In the past but few house-to-house canvasses have been made with relation to influenza. Auerbach, following the 1889 epidemic, collected statistics on 200 families distributed throughout the city of Cologne. Abbott, while not conducting a canvass, did obtain a certain amount of valuable information by letters addressed to physicians, institutions and corporations throughout the State of Massachusetts.

There is fairly abundant literature on the disease as it occurred in institutions. Moody and Capps, in a study of the epidemic in Chicago in December, 1915 and January, 1916, made a survey of the personnel and inmates of four institutions in that city.
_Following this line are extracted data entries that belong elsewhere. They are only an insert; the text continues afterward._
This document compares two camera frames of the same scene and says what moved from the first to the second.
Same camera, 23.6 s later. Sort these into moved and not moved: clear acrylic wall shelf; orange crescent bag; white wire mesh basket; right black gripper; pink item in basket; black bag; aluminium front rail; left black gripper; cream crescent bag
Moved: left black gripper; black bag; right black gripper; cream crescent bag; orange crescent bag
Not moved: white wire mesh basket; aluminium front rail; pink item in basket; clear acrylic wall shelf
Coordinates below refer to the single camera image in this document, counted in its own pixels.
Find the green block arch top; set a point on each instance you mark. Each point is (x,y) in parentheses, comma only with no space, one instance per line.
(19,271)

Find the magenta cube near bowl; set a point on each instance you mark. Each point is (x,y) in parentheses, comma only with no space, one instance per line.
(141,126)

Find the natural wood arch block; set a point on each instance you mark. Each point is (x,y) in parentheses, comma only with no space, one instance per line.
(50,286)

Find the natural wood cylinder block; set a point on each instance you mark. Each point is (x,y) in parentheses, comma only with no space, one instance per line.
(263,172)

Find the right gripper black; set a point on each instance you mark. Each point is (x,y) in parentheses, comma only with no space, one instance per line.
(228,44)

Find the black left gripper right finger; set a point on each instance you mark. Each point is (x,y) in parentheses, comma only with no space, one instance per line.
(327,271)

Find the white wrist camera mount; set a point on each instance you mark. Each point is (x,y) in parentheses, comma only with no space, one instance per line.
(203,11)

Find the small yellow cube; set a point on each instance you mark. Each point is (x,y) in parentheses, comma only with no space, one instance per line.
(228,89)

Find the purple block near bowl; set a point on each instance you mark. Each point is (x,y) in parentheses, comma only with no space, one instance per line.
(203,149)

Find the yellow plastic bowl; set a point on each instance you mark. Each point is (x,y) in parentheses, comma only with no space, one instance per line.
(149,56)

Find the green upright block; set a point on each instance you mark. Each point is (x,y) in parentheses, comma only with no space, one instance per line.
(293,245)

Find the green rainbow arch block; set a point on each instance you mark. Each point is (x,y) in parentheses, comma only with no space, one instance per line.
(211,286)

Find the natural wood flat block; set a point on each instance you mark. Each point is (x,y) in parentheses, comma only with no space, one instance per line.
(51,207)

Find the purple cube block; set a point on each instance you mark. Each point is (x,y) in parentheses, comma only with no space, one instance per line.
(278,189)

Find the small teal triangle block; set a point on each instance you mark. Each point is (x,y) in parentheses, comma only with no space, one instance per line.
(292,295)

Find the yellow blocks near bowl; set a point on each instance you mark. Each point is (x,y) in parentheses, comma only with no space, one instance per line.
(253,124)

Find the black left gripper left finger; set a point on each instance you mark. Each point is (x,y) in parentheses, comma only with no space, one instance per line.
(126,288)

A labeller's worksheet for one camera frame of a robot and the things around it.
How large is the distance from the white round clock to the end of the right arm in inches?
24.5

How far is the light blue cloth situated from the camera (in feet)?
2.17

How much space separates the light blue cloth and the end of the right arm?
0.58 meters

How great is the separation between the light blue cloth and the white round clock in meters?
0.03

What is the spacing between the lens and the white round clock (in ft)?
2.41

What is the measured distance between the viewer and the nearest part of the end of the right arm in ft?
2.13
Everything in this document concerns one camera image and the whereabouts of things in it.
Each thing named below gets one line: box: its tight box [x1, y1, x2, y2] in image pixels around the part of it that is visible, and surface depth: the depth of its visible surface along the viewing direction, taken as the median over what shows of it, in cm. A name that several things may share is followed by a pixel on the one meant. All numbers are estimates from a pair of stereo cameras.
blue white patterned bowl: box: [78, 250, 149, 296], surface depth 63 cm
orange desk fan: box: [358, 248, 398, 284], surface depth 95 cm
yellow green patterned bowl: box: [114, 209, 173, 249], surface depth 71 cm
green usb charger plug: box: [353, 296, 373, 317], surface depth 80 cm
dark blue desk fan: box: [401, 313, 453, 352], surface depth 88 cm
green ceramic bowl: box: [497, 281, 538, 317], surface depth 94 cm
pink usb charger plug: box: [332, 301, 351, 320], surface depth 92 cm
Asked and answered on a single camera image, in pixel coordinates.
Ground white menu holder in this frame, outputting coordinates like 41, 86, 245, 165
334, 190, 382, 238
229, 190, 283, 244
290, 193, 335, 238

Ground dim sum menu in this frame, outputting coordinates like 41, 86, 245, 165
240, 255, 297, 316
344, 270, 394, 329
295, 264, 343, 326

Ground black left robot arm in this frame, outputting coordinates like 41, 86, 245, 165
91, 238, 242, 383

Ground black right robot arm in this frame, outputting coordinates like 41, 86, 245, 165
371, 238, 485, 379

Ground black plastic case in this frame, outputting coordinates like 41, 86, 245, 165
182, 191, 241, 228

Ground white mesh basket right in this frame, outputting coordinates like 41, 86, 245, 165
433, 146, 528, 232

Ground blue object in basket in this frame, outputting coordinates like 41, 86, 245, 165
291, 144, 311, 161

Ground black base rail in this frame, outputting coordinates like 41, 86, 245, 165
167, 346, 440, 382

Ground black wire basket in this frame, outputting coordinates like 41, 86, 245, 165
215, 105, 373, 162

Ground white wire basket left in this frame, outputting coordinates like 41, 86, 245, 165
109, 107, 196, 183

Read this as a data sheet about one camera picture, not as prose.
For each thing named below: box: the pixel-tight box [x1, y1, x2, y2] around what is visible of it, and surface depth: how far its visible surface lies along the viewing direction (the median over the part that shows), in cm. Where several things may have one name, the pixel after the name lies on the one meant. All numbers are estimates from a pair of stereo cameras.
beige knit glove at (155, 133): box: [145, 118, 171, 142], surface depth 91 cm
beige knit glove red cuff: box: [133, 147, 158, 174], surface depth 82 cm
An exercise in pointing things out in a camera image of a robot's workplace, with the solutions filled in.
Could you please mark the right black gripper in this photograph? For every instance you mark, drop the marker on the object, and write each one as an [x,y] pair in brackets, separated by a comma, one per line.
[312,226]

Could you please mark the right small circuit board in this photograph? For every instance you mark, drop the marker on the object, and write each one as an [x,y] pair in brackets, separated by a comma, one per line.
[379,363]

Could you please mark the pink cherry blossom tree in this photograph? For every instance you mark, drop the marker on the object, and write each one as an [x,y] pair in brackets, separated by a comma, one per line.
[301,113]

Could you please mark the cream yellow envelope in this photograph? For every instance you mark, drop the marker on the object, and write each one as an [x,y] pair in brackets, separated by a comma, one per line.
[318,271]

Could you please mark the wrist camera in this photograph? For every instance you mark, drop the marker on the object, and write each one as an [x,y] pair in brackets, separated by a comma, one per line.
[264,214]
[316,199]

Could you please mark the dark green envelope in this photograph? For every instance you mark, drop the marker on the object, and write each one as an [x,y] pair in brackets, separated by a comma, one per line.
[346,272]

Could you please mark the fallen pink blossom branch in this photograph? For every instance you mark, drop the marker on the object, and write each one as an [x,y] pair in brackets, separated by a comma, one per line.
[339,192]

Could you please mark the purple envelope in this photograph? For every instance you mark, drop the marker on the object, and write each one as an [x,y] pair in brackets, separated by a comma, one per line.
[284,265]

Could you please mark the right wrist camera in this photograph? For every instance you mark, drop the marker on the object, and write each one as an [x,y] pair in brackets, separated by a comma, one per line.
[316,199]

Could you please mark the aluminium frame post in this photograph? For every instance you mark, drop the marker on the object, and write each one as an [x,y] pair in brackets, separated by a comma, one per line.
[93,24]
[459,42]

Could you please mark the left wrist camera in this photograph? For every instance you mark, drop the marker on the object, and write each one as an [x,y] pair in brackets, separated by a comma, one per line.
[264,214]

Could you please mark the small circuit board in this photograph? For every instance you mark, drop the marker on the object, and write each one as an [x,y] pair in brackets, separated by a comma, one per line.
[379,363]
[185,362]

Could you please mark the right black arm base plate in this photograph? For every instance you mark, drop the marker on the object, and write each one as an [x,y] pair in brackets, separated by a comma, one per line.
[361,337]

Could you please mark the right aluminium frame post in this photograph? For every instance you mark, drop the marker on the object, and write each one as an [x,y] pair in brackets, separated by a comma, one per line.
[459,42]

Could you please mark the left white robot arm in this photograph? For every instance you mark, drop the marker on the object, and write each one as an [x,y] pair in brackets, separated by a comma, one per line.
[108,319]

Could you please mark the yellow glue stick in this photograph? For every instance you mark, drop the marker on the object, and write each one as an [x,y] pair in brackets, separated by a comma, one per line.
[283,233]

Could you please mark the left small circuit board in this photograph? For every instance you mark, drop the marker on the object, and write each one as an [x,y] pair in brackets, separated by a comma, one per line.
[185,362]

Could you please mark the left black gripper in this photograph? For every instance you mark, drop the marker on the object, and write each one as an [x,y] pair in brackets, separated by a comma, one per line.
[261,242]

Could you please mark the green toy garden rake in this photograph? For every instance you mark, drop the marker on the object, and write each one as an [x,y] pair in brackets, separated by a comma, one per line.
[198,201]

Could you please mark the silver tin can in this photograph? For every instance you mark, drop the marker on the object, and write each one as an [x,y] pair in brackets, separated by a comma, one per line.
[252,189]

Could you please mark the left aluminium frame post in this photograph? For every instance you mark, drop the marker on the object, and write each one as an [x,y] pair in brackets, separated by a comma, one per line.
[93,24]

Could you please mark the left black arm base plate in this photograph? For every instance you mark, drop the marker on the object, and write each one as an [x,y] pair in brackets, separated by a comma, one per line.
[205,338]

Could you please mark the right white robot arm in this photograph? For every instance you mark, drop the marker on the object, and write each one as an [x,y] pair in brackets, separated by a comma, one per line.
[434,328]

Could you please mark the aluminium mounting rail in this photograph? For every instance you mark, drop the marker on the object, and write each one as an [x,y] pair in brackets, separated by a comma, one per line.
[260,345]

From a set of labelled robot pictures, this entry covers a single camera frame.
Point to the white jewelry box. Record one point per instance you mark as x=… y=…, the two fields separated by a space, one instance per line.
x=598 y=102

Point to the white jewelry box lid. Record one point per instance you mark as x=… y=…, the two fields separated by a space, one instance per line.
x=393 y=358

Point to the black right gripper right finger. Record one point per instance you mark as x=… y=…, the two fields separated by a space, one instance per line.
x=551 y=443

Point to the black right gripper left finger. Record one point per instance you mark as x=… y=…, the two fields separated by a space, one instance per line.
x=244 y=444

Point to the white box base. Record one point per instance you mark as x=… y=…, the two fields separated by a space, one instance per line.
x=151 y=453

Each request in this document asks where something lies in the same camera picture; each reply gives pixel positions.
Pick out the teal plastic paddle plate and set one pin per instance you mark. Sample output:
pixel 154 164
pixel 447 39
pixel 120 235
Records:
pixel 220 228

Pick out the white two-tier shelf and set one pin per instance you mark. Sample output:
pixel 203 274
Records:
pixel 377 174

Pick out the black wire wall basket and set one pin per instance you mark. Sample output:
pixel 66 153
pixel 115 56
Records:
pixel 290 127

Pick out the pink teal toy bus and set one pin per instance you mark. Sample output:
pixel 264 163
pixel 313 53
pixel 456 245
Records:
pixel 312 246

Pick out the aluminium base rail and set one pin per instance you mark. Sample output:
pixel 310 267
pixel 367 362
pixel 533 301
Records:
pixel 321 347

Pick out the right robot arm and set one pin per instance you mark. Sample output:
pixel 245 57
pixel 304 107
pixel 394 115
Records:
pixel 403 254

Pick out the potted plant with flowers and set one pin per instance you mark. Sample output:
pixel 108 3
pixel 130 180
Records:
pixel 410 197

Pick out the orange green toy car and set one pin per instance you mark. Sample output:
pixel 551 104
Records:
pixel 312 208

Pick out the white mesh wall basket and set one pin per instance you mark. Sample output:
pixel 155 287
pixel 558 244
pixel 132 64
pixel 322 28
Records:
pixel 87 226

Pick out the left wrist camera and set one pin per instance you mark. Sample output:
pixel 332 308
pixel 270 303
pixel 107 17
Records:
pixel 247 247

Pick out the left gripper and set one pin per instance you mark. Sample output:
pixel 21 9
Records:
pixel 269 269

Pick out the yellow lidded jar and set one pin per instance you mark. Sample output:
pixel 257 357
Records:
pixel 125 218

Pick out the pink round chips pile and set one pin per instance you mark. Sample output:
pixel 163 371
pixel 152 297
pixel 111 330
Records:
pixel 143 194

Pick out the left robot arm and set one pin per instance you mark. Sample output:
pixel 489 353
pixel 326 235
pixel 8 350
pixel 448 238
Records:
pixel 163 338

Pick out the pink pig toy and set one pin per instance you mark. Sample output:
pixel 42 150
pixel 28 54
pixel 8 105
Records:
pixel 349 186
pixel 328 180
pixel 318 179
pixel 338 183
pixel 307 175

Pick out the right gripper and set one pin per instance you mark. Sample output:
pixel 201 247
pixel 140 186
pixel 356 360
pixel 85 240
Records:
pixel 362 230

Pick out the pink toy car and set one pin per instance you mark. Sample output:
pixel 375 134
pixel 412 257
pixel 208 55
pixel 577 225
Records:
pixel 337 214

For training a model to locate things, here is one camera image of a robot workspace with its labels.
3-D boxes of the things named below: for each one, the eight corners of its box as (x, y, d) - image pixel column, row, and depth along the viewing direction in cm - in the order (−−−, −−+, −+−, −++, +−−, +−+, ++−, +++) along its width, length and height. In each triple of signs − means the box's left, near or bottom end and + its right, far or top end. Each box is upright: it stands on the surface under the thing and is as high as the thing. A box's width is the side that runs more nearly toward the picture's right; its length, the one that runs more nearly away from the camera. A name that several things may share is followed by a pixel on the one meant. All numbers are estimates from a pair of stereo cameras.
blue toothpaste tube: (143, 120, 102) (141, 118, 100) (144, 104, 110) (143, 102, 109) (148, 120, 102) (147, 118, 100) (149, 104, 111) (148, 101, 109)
Among other rather numerous statistical compilations from institutions we may mention that of Hamilton and Leonard which was devoted particularly to a study of immunity, and that of Stanley at San Quentin Prison, California.

Garvie has reported his personal experience with influenza in an industrial area and discusses the disease as it has occurred in families in his private practice.

Carnwath reports a “block census” undertaken by Dr. Niven in Manchester, England. This is of the same nature as our own work. Reeks has made a detailed house survey of 2,757 persons in New Britain, Connecticut. D. W. Baker has conducted somewhat similar surveys for the New York Department of Health, and Winslow and Rogers quote the excellent record of the Visiting Nurse Association of New Haven, in which they have information for all of the families cared for by the nurses. This, however, is a collected group and does not correspond with the so-called block census.

CHART XIV.

Chart showing the actual incidence of influenza in Boston by weeks and the actual incidence among the 10,000 individuals surveyed by weeks during the first three months of 1920.
Full Line—incidence in the entire city based upon reports to the Health Commissioner.
Dotted Line—incidence in the six districts surveyed.

The most comprehensive and detailed work that has been done in this line is that reported by Frost and Sydenstricker and by Frost, the first being the result of a canvass of 46,535 persons in Maryland, and the second a similar report based on a canvass of 130,033 persons in several different cities of the United States. We shall have occasion to refer to these later.